* [WHAT THE EXERCISE ASKS]: Starting at the line that has "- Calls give" and stopping after the line that has "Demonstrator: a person", reproduce the listing below exactly; omit everything else.

* [DATA TO USE]:
━━━━━━━━━━
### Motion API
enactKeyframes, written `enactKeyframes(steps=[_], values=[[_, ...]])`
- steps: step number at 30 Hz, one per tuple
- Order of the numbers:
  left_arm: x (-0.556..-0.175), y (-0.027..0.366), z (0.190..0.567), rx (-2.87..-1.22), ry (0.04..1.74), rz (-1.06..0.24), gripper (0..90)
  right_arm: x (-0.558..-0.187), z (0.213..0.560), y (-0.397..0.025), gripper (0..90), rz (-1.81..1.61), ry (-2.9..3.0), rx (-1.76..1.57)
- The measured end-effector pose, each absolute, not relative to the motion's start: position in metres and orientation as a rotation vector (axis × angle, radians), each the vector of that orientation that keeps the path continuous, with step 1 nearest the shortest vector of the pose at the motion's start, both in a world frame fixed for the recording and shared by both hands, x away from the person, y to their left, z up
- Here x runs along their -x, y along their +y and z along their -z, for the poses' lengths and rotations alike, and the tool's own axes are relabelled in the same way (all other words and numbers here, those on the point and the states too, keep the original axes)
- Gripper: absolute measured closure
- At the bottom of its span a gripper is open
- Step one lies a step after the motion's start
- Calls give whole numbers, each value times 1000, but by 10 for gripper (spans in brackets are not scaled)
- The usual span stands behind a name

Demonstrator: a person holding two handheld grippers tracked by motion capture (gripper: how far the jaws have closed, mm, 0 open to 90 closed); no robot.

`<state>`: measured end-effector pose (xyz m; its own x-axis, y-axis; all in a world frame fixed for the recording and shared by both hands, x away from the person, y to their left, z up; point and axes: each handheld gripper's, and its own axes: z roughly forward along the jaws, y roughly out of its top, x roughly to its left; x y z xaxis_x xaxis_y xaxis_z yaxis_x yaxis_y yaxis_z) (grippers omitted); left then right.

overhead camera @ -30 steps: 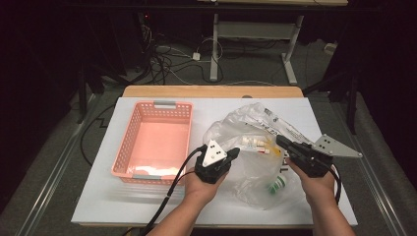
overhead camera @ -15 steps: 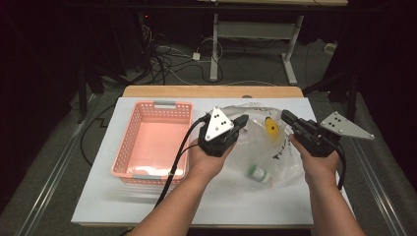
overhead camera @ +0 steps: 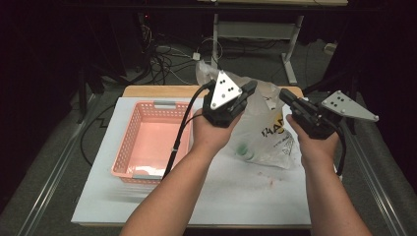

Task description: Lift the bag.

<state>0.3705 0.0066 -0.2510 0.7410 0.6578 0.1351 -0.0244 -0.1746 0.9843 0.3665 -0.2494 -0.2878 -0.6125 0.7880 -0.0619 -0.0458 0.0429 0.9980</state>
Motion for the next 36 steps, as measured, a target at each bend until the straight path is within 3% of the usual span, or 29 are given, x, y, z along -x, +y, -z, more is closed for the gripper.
enactKeyframes(steps=[9,19,27,34,36], values=[[-374,-10,221,-1632,442,-689,887,-371,254,-254,900,-1674,1591,-735],[-373,-15,195,-1574,384,-719,887,-393,287,-240,900,-1657,1685,-829],[-404,-2,240,-1611,529,-632,886,-393,268,-264,900,-1643,1598,-829],[-405,3,258,-1646,554,-607,877,-400,286,-268,900,-1587,1641,-875],[-401,6,260,-1653,557,-600,776,-400,290,-267,900,-1577,1650,-881]])
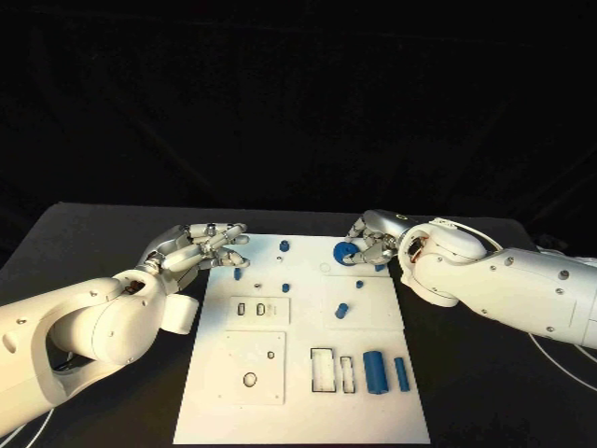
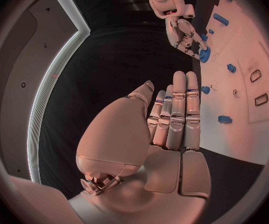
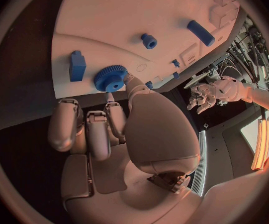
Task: Assemble the parts on the task board
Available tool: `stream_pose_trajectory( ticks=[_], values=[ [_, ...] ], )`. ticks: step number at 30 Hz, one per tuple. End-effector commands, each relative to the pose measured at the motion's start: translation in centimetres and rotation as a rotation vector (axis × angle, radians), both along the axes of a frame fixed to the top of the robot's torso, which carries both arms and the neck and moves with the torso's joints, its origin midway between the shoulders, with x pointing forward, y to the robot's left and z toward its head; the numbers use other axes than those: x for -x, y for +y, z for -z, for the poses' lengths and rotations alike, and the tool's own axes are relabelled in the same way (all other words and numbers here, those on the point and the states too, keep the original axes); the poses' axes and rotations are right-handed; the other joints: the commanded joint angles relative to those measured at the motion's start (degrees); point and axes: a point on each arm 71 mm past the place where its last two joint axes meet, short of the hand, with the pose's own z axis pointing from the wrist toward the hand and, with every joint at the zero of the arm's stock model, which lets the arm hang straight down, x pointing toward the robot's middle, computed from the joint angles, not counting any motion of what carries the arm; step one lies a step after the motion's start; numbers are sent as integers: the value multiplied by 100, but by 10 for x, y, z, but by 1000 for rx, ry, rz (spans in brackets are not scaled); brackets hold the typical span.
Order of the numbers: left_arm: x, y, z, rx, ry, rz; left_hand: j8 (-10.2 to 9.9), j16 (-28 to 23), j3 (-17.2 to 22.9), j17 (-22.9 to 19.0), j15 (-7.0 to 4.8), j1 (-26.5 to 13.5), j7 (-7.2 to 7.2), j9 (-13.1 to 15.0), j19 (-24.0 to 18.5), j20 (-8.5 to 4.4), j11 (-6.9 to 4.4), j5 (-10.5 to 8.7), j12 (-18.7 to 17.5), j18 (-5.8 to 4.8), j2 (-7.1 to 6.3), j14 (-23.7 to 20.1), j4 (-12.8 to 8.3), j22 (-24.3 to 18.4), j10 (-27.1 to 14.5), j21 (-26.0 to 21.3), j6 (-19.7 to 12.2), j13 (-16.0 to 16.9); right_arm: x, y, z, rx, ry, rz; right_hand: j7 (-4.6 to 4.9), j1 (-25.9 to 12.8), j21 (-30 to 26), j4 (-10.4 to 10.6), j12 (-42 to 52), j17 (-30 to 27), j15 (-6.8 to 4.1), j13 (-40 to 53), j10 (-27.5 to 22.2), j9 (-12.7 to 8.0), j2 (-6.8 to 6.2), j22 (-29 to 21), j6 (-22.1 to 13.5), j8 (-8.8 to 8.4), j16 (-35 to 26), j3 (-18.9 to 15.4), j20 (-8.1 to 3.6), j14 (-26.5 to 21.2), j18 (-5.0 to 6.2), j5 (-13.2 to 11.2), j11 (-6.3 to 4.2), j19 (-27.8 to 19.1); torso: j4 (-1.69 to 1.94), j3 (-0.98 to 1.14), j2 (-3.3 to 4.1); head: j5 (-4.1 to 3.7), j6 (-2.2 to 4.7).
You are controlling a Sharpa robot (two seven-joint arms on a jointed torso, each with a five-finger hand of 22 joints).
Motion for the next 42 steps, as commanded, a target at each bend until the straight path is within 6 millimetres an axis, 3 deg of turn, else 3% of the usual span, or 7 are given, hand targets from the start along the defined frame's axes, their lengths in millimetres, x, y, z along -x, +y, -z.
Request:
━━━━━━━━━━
* [ANSWER BELOW]:
- Calls give whole numbers, each value times 1000, but by 10 for gripper (spans in brackets are not scaled)
- The usual span stands behind a name

Demonstrator: a person holding two handheld grippers tracked by motion capture (gripper: how far the jaws have closed, mm, 0 open to 90 closed); no robot.

The response above is complete.